Sus manos bajaron por mi espalda, apretándome contra él. Sentí su erección contra mi vientre, dura, e insistente.
—No… —intenté, pero su boca volvió a la mía, más profunda, más hambrienta.
Sus dedos encontraron el dobladillo del vestido, subieron por mis muslos, y se colaron bajo la tela.
Un jadeo escapó de mis labios cuando rozó mi centro. Estaba mojada, ardiendo y sentía mi coño palpitando ante su roce. Traicioneramente mojada.
—Valeria… —gruñó contra mi cuello, mientras un dedo se deslizaba dentro de mí, lento, profundo.
Arqueé la espalda, mis manos apretaron sus hombros. Cerré los ojos por un momento, sus movimientos dentro de mi fueron mordaces.
—No… por favor… —susurré, pero mis caderas se movieron solas, buscando más.
Otro dedo, y luego otro.
Me follaba con la mano, con el vestido aún puesto, el velo apenas rozaba su antebrazo. Gemí alto, sin control, mientras él me devoraba el cuello con besos húmedos.

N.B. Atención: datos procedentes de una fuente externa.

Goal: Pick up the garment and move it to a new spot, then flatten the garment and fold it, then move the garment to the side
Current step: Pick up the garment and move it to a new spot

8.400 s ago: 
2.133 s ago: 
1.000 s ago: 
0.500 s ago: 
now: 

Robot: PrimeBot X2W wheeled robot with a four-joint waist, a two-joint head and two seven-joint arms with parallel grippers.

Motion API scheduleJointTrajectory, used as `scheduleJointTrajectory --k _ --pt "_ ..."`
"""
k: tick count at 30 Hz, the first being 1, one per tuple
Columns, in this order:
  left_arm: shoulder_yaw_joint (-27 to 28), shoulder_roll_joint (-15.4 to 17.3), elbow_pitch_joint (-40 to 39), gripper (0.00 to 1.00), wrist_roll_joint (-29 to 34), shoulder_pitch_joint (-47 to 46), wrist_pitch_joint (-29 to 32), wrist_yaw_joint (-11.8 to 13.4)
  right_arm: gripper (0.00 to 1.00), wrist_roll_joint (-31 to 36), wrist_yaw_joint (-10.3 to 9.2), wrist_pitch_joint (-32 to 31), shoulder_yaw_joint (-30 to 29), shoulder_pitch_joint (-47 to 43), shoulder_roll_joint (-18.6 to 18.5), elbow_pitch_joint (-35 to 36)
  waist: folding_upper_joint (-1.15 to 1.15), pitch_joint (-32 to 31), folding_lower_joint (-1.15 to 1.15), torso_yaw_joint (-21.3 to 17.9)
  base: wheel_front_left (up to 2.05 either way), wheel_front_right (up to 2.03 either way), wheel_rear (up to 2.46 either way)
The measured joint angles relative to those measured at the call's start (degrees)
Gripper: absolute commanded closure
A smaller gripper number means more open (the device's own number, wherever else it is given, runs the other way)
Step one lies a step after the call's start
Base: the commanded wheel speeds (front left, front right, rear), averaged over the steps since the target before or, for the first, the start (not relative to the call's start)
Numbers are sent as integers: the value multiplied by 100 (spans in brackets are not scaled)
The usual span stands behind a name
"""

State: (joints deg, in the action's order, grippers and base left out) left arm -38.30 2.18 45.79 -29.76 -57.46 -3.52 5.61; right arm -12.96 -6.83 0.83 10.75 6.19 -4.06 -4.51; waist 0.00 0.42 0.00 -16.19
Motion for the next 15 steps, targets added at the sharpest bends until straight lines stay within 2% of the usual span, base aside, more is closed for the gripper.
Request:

—Eres mía —susurró, acelerando—. Aunque más tarde digas que no.
Me alzó con facilidad, me sentó en el borde del tocador. El espejo crujió bajo mi peso.
Sus manos abrieron mis piernas, el vestido se arrugó en mi cintura.
Y entonces entró. De un solo empujón, fuerte, profundo, sin piedad. Sentí como su erección entraba completamente en mí, me había conservado virgen hasta el matrimonio, pero Rafael ni siquiera lo sabía, sin mi permiso, me embistió, causándome oleadas de placer, uno que ni siquiera conocía hasta ese momento.
Grité al sentirlo dentro, me arquee para darle más paso, no gritaba de dolor, sino por puro y físico placer. De placer puro, crudo, prohibido.
Sus caderas chocaron contra las mías, una y otra vez, el ritmo era brutal, perfecto. Mis manos se aferraron a las sábanas del tocador, arrugándolas, mientras él me embestía como si quisiera grabarse en mi piel.
—Rafael… —gemí, mientras las lágrimas rodaban por mis mejillas—. Dios…
—Dilo —ordenó, agarrando mi rostro—. Dime que me quieres.
—No… —mentí, pero mi cuerpo gritó la verdad. —Déjame en paz, seré la esposa…¡Ah!
El orgasmo me atravesó como un rayo, mi coño se contrajo con una intensidad severa, apreté su miembro duro, y sentí que el corazón me latía desbocado, ni siquiera pude terminar de decirle, mi dura sentencia.
Grité su nombre mientras él se derramaba dentro de mí, caliente, profundo, marcándome.
Se quedó dentro un segundo más, respirando contra mi cuello, besando mi piel como si quisiera memorizarla. Luego se retiró, se arregló la camisa, y me miró, su expresión cambio, ya no era esa expresión de deseo, era tierna. Quitó un mechón de cabello que colgaba de mi moño, y me beso la frente.
—Te amo —susurró—. Y lo haré aunque me odies.
—¿Qué me hiciste? —Alegue en mi defensa, y él, apenas sonrió travieso.
—Él nunca va a amarte como yo te amo, Valeria.
—Él, … va a sacar a mi padre del problema en el que tú lo metiste, eres un mafi…
—Sí, una maldición de la mafia, el yo.
Justo cuando su rostro se ensombreció, y mi corazón estaba a punto de estallar, la puerta sonó de repente, fuero dos golpes suaves.
—¿Valeria? —la voz de la asistente, de mi prometido—. ¿Estás ahí? Ya debes salir. El novio está esperando.
Me quedé allí, temblando, con el vestido arrugado, el semen de Rafael resbalando por mis muslos… y el corazón latiendo por un hombre que no era mi futuro esposo.